Poster konser Darso The Phenomenon di kampus Universitas Padjadjaran (Unpad), Jalan Dipati Ukur, Bandung, 29 Desember 2009. (Sumber: Dokumen Unpad)

Penulis Muhammad Akmal Firmansyah12 September 2024


BandungBergerak.id - “Boga kabogoh jauh, meuntas laut leuweung gunung. Tapi apél teu bingung, cukup hallo na telepon,” demikian sepenggal lagu sepanjang zaman yang dinyanyikan Darso, penyanyi pop Sunda berjuluk The Phenomenon. Darso meninggal dunia 12 September 2011, tepat hari ini.
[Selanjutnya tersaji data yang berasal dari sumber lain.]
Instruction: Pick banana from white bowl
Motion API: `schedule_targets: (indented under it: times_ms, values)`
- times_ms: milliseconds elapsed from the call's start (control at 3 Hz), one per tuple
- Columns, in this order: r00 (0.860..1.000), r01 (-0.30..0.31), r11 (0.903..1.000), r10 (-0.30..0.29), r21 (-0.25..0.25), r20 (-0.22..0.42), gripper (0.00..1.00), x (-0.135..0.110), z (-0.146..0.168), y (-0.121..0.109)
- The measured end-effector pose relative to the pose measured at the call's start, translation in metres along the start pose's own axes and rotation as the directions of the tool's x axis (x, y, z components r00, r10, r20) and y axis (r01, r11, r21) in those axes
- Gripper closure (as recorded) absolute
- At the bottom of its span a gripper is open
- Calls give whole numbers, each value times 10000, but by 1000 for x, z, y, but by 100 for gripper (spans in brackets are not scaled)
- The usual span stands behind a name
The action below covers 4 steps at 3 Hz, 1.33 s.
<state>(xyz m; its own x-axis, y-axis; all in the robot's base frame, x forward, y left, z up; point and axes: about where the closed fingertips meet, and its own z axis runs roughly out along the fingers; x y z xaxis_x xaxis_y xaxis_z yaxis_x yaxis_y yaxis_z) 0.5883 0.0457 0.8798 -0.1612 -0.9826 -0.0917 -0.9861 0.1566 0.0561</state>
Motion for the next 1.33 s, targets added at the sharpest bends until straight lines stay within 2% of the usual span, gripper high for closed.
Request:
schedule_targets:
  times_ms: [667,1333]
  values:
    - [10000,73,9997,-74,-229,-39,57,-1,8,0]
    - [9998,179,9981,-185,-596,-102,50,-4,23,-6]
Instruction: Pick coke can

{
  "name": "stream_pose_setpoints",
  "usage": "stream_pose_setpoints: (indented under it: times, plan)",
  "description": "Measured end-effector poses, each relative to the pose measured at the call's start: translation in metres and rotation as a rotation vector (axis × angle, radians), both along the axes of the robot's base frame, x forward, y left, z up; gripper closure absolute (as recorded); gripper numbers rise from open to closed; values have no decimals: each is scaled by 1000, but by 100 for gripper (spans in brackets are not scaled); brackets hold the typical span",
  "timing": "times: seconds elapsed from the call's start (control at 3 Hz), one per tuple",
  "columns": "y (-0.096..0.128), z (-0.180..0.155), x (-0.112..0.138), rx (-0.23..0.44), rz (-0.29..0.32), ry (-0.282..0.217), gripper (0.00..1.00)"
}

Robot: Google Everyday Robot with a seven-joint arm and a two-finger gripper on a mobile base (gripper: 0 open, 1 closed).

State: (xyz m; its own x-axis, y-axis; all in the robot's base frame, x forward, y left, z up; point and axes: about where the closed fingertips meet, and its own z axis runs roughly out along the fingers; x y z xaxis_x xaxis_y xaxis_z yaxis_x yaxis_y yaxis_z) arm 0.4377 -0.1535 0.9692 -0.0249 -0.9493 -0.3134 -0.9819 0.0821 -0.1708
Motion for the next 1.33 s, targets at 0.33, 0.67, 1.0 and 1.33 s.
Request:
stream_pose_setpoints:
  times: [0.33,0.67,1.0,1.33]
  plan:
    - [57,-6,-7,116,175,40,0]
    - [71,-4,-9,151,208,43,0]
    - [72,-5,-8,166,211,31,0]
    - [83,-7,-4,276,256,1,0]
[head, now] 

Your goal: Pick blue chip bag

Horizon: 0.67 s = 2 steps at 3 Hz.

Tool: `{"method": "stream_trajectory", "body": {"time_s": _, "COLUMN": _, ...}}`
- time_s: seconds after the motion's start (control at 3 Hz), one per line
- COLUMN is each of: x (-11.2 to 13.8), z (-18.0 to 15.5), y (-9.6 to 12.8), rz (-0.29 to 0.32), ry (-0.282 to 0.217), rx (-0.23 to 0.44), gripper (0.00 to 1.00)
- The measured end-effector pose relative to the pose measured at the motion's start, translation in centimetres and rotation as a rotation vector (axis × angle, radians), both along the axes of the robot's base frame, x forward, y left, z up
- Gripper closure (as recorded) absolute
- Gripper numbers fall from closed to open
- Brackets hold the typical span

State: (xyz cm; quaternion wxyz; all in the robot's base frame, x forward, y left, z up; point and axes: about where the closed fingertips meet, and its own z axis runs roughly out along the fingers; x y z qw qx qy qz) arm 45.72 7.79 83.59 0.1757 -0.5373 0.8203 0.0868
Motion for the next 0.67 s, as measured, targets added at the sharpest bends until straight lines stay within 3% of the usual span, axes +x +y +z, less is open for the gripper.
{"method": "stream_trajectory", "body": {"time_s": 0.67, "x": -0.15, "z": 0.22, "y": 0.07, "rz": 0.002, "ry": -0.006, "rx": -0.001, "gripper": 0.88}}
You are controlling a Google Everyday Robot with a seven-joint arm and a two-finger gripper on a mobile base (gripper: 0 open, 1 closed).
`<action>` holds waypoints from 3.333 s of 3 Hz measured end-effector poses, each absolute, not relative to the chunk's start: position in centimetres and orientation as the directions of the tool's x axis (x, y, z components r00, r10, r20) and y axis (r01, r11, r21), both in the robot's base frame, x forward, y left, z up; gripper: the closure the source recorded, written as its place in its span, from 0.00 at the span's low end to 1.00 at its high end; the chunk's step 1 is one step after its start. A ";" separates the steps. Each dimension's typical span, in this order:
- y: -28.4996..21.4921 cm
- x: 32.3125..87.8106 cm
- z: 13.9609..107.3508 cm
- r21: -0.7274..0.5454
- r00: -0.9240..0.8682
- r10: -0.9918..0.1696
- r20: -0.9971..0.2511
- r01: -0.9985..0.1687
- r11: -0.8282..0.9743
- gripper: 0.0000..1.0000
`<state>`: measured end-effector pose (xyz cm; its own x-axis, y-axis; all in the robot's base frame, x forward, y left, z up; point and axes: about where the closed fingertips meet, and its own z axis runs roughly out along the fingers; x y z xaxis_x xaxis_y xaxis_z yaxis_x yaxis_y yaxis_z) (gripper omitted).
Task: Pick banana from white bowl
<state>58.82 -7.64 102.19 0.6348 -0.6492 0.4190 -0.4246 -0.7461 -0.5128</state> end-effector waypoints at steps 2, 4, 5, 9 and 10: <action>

Pelantun Kabogoh Jauh yang lekat dengan penampilan eksentrik ini meninggal di usia 66 tahun di Soreang, Kabupaten Bandung. Masyarakat Jawa Barat khususnya pecinta musik angklung dan pop Sunda, berduka. Tak berlebihan jika pria pemilik nama lengkap Hendrasono dijuluki The Phenomenon.

Ya, julukan sang fenomenal bukan hanya milik Ronaldo, pemain Brazil yang membawa Negeri Samba Piala Dunia 1994 dan 2002. Jika Ronaldo mampu meliuk-liuk seperti ular sambil membawa bola di lapangan hijau, Darso terampil menukik diiringi musik angklung di atas panggung. Sejumlah lagu Darso sampai sekarang masih dilantunkan banyak orang. Mencari lagu-lagu hitsnya mudah sekali di pemutar-pemutar musik digital. Sebut saja Dina Amparan, Halangan Diri, Ulah Ceurik, Maribaya, Panganten Anyar, Duriat, Mawar Bodas, atau Kabogoh Jauh yang penggalan liriknya dikutip di atas.

Julukan sang fenomenal sendiri melekat pada Darso setelah ia menggelar konser tunggal bertajuk “Darso The Phenomenon” di kampus Universitas Padjadjaran (Unpad), Jalan Dipati Ukur, Bandung, 29 Desember 2009, dua tahun sebelum ia tiada.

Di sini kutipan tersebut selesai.